File Form 8288-B before the April 15 filing deadline (or June 15 for Canadians). Attach it to your Form 1040-NR.
Depreciation and Capital Cost Allowance (CCA)
The IRS allows depreciation of the building (but not land) over 27.5 years using the straight-line method. This is a non-cash deduction that reduces your US taxable income.
However, the CRA does not allow depreciation; instead, you must use Capital Cost Allowance (CCA) under Canadian rules. This creates a permanent difference: you may claim depreciation on the US return but not on the Canadian return. This difference is reconciled when you sell the property.
Alaska's Tax Advantage: No State Income Tax
Alaska imposes no state income tax on individuals or rental income. This is a genuine advantage—you pay only US federal tax, not both federal and state.
Compare this to:
- California: 9.3% to 13.3% state tax
- New York: 6.85% to 10.9% state tax
- Washington: No state income tax (similar advantage)
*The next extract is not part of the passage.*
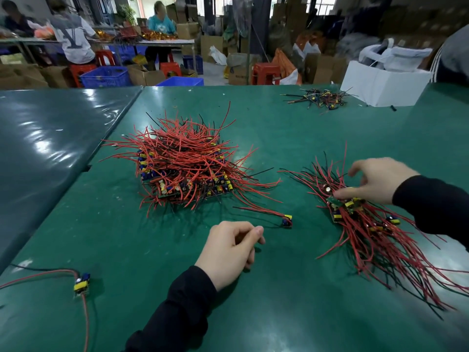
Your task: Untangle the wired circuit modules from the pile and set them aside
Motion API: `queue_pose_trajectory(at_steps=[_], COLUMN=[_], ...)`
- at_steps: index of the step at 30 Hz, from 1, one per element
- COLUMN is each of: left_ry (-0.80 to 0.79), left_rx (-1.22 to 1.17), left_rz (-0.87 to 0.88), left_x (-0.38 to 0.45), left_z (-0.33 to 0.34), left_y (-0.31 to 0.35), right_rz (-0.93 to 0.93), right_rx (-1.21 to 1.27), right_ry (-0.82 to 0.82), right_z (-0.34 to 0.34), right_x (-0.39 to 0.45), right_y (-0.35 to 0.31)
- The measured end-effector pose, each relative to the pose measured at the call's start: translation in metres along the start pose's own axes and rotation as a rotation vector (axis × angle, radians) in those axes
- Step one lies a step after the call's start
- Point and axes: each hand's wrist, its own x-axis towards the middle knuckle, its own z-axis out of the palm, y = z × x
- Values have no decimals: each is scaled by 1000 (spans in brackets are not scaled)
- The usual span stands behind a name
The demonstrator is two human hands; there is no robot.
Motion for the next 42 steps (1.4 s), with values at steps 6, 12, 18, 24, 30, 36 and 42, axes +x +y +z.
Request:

For an Ontario resident earning $40,000 USD in net rental income, the lack of state tax saves approximately $3,000–$5,000 USD annually compared to high-tax states.
However, do not over-weight this advantage. You still pay Canadian federal tax (29–53.53%), which is often higher than US federal rates. The net benefit depends on your total Canadian income level.
Selling the Property: FIRPTA and Capital Gains
If you sell your Alaska property, two withholding rules apply:
FIRPTA (Foreign Investment in Real Property Tax Act):
- The buyer must withhold **15
Estimate your FIRPTA withholding at sale: Use the FIRPTA Withholding Calculator to see how much the buyer must hold back at closing, and whether filing Form 8288-B in advance would reduce it.
Frequently Asked Questions
Do I need to report my Alaska rental income to CRA?
Yes. As a Ontario resident, you must report your worldwide income to CRA, including rental income from Alaska. You report this on your T1 return and complete Form T776 (or equivalent) for the rental income and expenses. If the property cost more than CAD $100,000, you must also file Form T1135.
What US tax forms do I need as a Ontario landlord with Alaska rental income?
You will typically need: Form W-7 (to get an ITIN if you don't have one), Form 1040-NR (US non-resident tax return), Schedule E (to report rental income and expenses), and Form 4562 (to claim depreciation on the property). You should also make a Section 871(d) election to treat the income as effectively connected so you can deduct expenses.
Will I be taxed twice on my Alaska rental income?
Generally no. The Canada-US Tax Treaty prevents double taxation. You pay US tax first (via Form 1040-NR), then claim a foreign tax credit on your Canadian return to offset the US tax paid. The credit cannot exceed the Canadian tax payable on that income.
What exchange rate should I use to convert Alaska rental income to CAD for CRA?
CRA accepts the Bank of Canada annual average exchange rate for the tax year. You can find the official rate on the Bank of Canada website or use BorderBird's exchange rate tool.
Do I need to withhold tax if I sell my Alaska property?
Yes — under FIRPTA (Foreign Investment in Real Property Tax Act), the buyer must withhold 15% of the gross sale price when a foreign person (including Canadians) sells US real estate. You can apply for a withholding certificate (Form 8288-B) to reduce this if your actual tax liability is less than 15%.